*YOUR GOAL*
Here the job is to transcribe the data exactly while omitting the images.

*SOURCE MATERIAL*
::::
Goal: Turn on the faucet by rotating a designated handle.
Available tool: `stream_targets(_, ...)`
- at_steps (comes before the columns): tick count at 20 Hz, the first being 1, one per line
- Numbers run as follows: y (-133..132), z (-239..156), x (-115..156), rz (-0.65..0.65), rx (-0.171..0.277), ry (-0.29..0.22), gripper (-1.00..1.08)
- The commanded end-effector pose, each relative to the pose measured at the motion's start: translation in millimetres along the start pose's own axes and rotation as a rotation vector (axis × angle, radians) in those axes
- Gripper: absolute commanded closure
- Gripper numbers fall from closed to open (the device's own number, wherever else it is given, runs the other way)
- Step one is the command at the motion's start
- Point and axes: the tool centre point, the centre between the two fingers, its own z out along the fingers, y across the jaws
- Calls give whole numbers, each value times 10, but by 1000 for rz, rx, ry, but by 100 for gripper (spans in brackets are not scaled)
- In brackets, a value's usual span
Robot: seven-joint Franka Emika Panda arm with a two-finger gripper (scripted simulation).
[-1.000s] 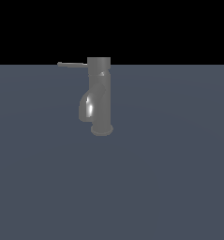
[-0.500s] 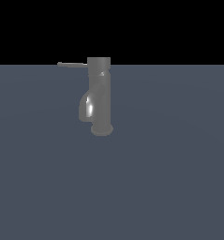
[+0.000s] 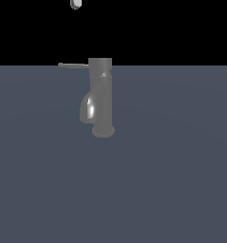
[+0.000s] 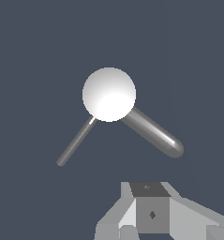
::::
*ANSWER BOX*
Goal: Turn on the faucet by rotating a designated handle.
Available tool: `stream_targets(_, ...)`
- at_steps (comes before the columns): tick count at 20 Hz, the first being 1, one per line
- Numbers run as follows: y (-133..132), z (-239..156), x (-115..156), rz (-0.65..0.65), rx (-0.171..0.277), ry (-0.29..0.22), gripper (-1.00..1.08)
- The commanded end-effector pose, each relative to the pose measured at the motion's start: translation in millimetres along the start pose's own axes and rotation as a rotation vector (axis × angle, radians) in those axes
- Gripper: absolute commanded closure
- Gripper numbers fall from closed to open (the device's own number, wherever else it is given, runs the other way)
- Step one is the command at the motion's start
- Point and axes: the tool centre point, the centre between the two fingers, its own z out along the fingers, y across the jaws
- Calls give whole numbers, each value times 10, but by 1000 for rz, rx, ry, but by 100 for gripper (spans in brackets are not scaled)
- In brackets, a value's usual span
Robot: seven-joint Franka Emika Panda arm with a two-finger gripper (scripted simulation).
[-1.000s] 
[-0.500s] 
[+0.000s] 
[+0.000s] 

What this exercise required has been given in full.